Прозрения радикальных последователей Ван Янмина на рубеже XVI−XVII веков обозначили критическую точку самоопределения традиции. Обнажив абсолютное самовластие воли, они обнажили и нереальность культуры со всеми ее нормами, регламентами, ценностями. Творчество было отдано на откуп фантазии, и традиция неожиданно открыто разошлась с культурой. Реакция китайских культуртрегеров, от императорского двора до полуграмотных книжников в провинции, была стремительной и беспощадной, какой только и бывает реакция живого – еще живого – организма на смертельную опасность. Вход во вновь открытые глубины человека был наглухо замурован государственной цензурой и официальной нравственностью. Настало время недомолвок, эвфемизмов, наигранной бодрости, отказа от продумывания коренных вопросов человеческого бытия. На долю наследников традиции в цинском Китае осталась только игра, которая, по определению, не развязывала узлы реальной жизни, а лишь давала отсрочку конца. Изощренная стилистика китайской классической оперы, нарочито усложненные ритуалы тайных обществ, повальное увлечение азартными играми от примитивных костей до мацзяна – вот некоторые признаки этого поворота в умонастроении китайцев в эпоху Цин.

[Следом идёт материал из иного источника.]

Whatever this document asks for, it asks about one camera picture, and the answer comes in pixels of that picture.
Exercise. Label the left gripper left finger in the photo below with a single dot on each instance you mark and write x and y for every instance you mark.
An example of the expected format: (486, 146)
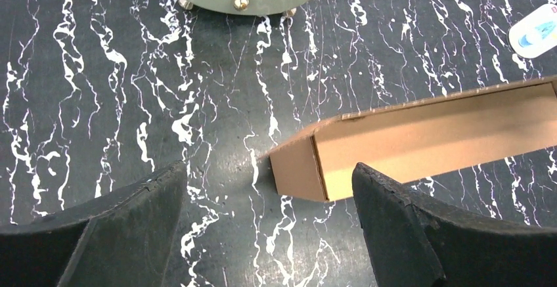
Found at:
(123, 238)

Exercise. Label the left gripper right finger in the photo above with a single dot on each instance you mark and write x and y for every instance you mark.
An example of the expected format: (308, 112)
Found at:
(414, 239)

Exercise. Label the brown cardboard box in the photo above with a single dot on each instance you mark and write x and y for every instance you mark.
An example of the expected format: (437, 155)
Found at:
(417, 139)

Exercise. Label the blue white packaged item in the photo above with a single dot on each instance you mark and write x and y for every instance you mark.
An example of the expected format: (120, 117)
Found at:
(535, 34)

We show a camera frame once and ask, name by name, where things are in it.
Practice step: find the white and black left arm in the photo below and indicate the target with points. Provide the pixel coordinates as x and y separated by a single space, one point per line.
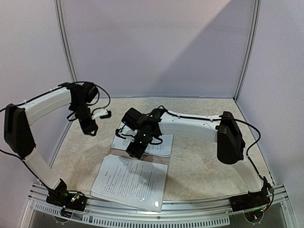
19 119

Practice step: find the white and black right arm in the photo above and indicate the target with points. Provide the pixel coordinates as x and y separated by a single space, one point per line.
221 129

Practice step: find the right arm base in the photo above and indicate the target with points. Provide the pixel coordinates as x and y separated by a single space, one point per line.
252 200

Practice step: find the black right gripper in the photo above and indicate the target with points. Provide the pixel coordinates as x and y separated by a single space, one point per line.
135 151

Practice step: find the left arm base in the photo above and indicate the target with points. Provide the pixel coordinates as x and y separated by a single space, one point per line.
62 197

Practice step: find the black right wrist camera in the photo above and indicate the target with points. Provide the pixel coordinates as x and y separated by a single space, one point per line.
125 135

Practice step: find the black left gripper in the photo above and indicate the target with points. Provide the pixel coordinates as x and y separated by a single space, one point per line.
88 128

Между тем свято место пусто не бывает. Завершающая и, может быть, роковая для судеб китайской традиции фаза круговорота символизма заключается в том, что, когда естественные формы в процессе стилизации оказываются убранными, сокращенными до ускользающего нюанса, до самоупраздняющегося штриха, до смутной зыби микровосприятий, наступает обратная, как бы вторичная, материализация мира: вещи, приобретя значение «тени теней», замещаются их воображаемыми аналогами из мира макровосприятий и снова занимают свое «обычное место»; тайна Вечного Отсутствия становится неотличимой от волнующегося океана «видимого и слышимого». Здесь эстетический опыт сливается с обыденным сознанием, осиянность мудрого срастается с помраченностью толпы, искусство растворяет в себе быт, что засвидетельствовано в кредо того же Ли Юя: «Все зримое – живопись, все слышимое – поэзия».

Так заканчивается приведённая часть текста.